The name Koyukon, pronounced ko-YOO-kon, is a contraction of Koyukukhotana, meaning “people of the Koyukuk River.” The Koyukon of present-day north-central Alaska are in fact discussed as three dialectal subdivisions: the Koyukukhotana, living along the drainage of the Koyukuk River; the Kaiyuhkhotana, living along the Yukon River between the Anvik and Koyukuk Rivers, including the drainage of the Innoko River; and the Yukonikhotana, living along the drainage of the Yukon River between the Koyukuk and Tanana Rivers.
Other Athapascan-speaking peoples lived nearby: the INGALIK to the west along the Yukon River; the TANANA to the south along the Tanana River; and the KUTCHIN to the east, extending into Canada. All these groups are classified as SUBARCTIC INDIANS, that is, as part of the Subarctic Culture Area. To their north were the INUIT, who were of the Arctic Culture Area.
The Koyukon, like other ATHAPASCANS of the region, depended on a combination of hunting, fishing, and gathering. They had permanent villages of semisubterranean sod houses along the rivers, which provided a reliable food source for them, in addition to seasonal camps in various locations. Salmon runs upriver, caribou migrations, berry ripening, and other such events determined the tribe’s calendar. Like most other Native Americans, the Koyukon believed that all the elements of nature, animate and inanimate, had spirits and had to be given proper respect. One did not boast about killing animals, for example, but honored their spirits through all stages of preparation and utilization of food, clothing, and tools so that other animals might be captured in the future. The villages or a collection of villages were politically autonomous, but people of different villages gathered for ceremonies and trading fairs.
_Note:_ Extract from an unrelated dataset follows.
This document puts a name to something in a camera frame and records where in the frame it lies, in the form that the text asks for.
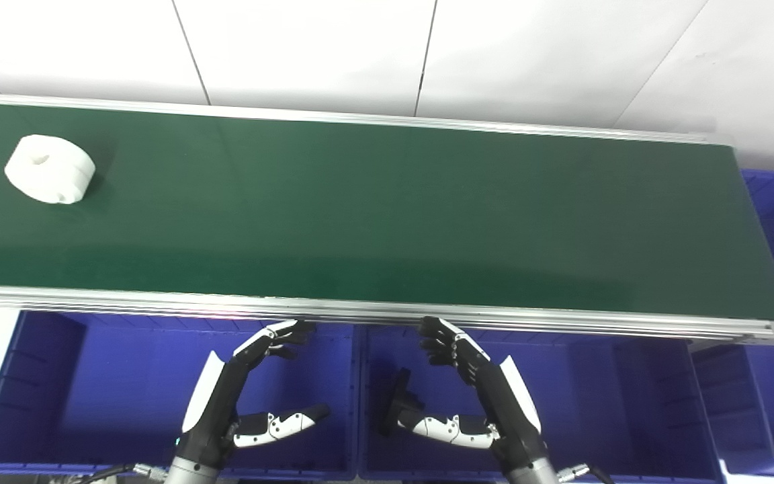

Traditional Koyukon subsistence patterns endured after the arrival of non-Indians in the area, the Russians being the first, in the 1830s. The outsiders brought new diseases with them, leading to a smallpox epidemic among the Koyukon in 1839. After the United States purchased Alaska from Russia in 1867, the village of Koyukuk at the confluence of the Koyukuk and Yukon Rivers became the site of a military telegraph station. Starting in the 1880s, gold prospectors altered the demographics of Alaska and Canada’s Yukon Territory. Steamboats, as many as 46 by the year 1900, carried traffic along the Yukon to mining camps. A measles epidemic in 1900 further reduced the Koyukon population. Diphtheria, influenza, and tuberculosis also took lives.
After gold mining declined in the early 20th century, lead mining brought a new wave of outsiders to Native lands. The Koyukon continued to fish, hunt, and gather wild plant foods into modern times but with new technologies. In 1971, the Alaska Native Claims Settlement Act (ANCSA) settled aboriginal claims to territory and created Native regional and village corporations with legal title to a portion of ancestral tribal lands. At that time the Koyukon villages, along with those of the Ingalik, Tanana, and other Athapascans, became part of the corporation known as Doyon Limited. In 1985, various tribes formed the Council of Athabascan Tribal Governments (CATG). In 2005, CATG was among the first recipients of grants from the Fund for Indigenous Rights and the Environment (FIRE), a not-for-profit project designed to address the cultural, social, political, and economic needs of indigenous communities.